(Records for this exercise)

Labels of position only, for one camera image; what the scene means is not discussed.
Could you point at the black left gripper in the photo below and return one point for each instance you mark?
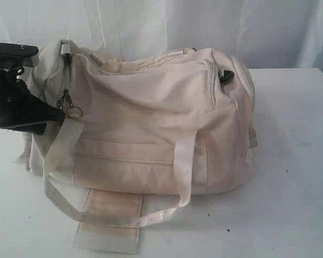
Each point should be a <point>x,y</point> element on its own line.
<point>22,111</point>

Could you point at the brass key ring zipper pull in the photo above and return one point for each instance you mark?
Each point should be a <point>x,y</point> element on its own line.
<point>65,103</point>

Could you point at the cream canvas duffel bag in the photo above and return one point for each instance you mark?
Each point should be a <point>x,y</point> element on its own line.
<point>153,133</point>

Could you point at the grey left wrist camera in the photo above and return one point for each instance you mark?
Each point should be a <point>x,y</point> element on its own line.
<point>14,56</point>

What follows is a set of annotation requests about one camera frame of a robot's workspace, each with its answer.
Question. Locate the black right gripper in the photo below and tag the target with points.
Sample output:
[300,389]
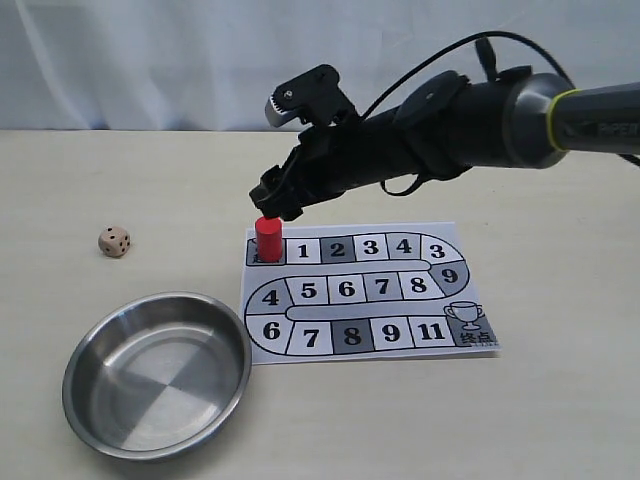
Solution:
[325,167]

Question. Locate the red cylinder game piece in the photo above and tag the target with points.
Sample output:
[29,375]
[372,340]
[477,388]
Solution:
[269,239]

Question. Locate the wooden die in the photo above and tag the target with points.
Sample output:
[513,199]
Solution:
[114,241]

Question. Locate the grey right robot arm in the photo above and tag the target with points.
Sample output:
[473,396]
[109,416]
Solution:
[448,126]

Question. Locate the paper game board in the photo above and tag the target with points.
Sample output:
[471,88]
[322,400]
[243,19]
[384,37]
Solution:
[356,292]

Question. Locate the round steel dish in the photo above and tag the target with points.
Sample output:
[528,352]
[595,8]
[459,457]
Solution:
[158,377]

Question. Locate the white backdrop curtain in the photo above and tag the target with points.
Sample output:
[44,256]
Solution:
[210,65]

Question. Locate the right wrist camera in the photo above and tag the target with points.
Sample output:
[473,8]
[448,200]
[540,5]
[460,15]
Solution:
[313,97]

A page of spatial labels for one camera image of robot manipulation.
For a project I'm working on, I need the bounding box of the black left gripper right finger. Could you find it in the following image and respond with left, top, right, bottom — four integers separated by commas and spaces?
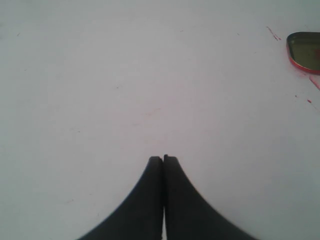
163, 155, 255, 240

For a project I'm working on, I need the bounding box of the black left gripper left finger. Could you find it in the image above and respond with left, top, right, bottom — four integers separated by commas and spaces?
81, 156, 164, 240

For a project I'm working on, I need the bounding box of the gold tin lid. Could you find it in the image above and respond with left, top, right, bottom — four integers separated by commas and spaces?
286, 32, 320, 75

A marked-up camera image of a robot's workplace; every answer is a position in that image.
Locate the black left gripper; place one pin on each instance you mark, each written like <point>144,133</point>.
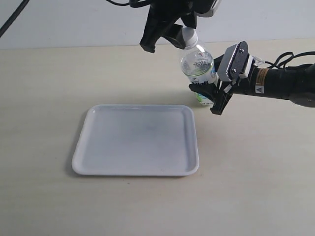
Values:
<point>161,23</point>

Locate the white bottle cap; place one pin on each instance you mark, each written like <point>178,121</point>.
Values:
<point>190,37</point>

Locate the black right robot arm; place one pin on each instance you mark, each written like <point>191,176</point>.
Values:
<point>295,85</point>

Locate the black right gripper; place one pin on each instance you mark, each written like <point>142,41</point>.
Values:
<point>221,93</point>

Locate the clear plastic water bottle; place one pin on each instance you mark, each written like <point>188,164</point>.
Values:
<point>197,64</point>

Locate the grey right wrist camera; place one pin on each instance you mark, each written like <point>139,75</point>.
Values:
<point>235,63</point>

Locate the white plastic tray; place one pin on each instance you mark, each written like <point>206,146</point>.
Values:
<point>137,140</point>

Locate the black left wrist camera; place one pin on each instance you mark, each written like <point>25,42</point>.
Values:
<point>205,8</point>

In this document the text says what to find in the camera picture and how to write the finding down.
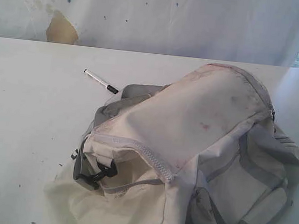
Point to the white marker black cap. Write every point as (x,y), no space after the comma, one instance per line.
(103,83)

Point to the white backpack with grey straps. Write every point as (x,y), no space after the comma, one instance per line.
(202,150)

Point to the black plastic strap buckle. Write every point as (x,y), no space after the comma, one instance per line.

(End Records for this exercise)

What you will do — An exact copy of all entries is needed, with no pictures in it.

Written answer —
Labels of position only, for one camera image; what the scene means is not discussed.
Could you point at the black left gripper in the photo below and return one point for each instance you mark?
Each point should be a <point>x,y</point> element on its own line.
<point>22,111</point>

Could you point at the brass key ring zipper pull in the photo above and return one point for each instance you mark?
Each point should be a <point>x,y</point> element on its own line.
<point>65,103</point>

Could you point at the cream canvas duffel bag in the photo above and return one point for each instance you mark?
Each point should be a <point>x,y</point> element on its own line.
<point>153,133</point>

Could you point at the grey left wrist camera in the photo above and return one point for each instance you mark?
Each point should be a <point>x,y</point> element on its own line.
<point>14,56</point>

What follows is a set of annotation requests about one camera frame of a robot's workspace, each with its answer.
Question. Locate the black right gripper in the photo below and tag the target with points.
Sample output:
[300,389]
Solution:
[325,167]

Question. Locate the red cylinder game piece in the photo above and tag the target with points.
Sample output:
[29,375]
[372,340]
[477,388]
Solution:
[269,239]

Question. Locate the wooden die in the photo above and tag the target with points.
Sample output:
[513,199]
Solution:
[114,241]

Question. Locate the grey right robot arm in the photo above and tag the target with points.
Sample output:
[473,396]
[109,416]
Solution:
[448,126]

Question. Locate the paper game board in the photo above and tag the target with points.
Sample output:
[471,88]
[322,400]
[243,19]
[384,37]
Solution:
[356,292]

Question. Locate the round steel dish in the photo above and tag the target with points.
Sample output:
[528,352]
[595,8]
[459,457]
Solution:
[158,377]

Question. Locate the white backdrop curtain in the photo above and tag the target with points.
Sample output:
[44,256]
Solution:
[210,65]

Question. Locate the right wrist camera in the photo above and tag the target with points.
Sample output:
[473,8]
[448,200]
[540,5]
[460,15]
Solution:
[313,97]

A page of spatial labels for one camera image of robot manipulation.
For a project I'm working on, I need the bounding box of the black left gripper right finger. Could you find it in the following image and respond with left, top, right, bottom — four integers separated by commas and spaces?
163, 155, 255, 240

For a project I'm working on, I need the bounding box of the black left gripper left finger. Could you find it in the image above and respond with left, top, right, bottom — four integers separated by commas and spaces?
81, 156, 164, 240

For a project I'm working on, I need the bounding box of the gold tin lid. Could you find it in the image above and respond with left, top, right, bottom — four integers separated by commas and spaces?
286, 32, 320, 75

A marked-up camera image of a robot's workplace; every answer is a position in that image.
Locate the black left gripper; place one pin on each instance you mark, each written like <point>144,133</point>.
Values:
<point>161,23</point>

Locate the white bottle cap; place one pin on each instance you mark, each written like <point>178,121</point>.
Values:
<point>190,37</point>

Locate the black right robot arm; place one pin on each instance you mark, each written like <point>191,176</point>.
Values:
<point>295,85</point>

Locate the black right gripper; place one pin on each instance you mark, each written like <point>142,41</point>.
Values:
<point>221,93</point>

Locate the clear plastic water bottle; place one pin on each instance you mark, each written like <point>188,164</point>.
Values:
<point>197,64</point>

Locate the grey right wrist camera; place one pin on each instance you mark, each written like <point>139,75</point>.
Values:
<point>235,63</point>

Locate the white plastic tray; place one pin on each instance you mark, each written like <point>206,146</point>.
Values:
<point>137,140</point>

Locate the black left wrist camera; place one pin on each instance you mark, each written like <point>25,42</point>.
Values:
<point>205,8</point>

In this document the text says what to find in the camera picture and how to write the finding down.
Point to the white marker black cap. Write every point as (x,y), no space after the comma, one instance per line.
(103,83)

Point to the white backpack with grey straps. Write every point as (x,y), no space after the comma, one instance per line.
(202,150)

Point to the black plastic strap buckle. Write every point as (x,y), no space after the comma, one instance per line.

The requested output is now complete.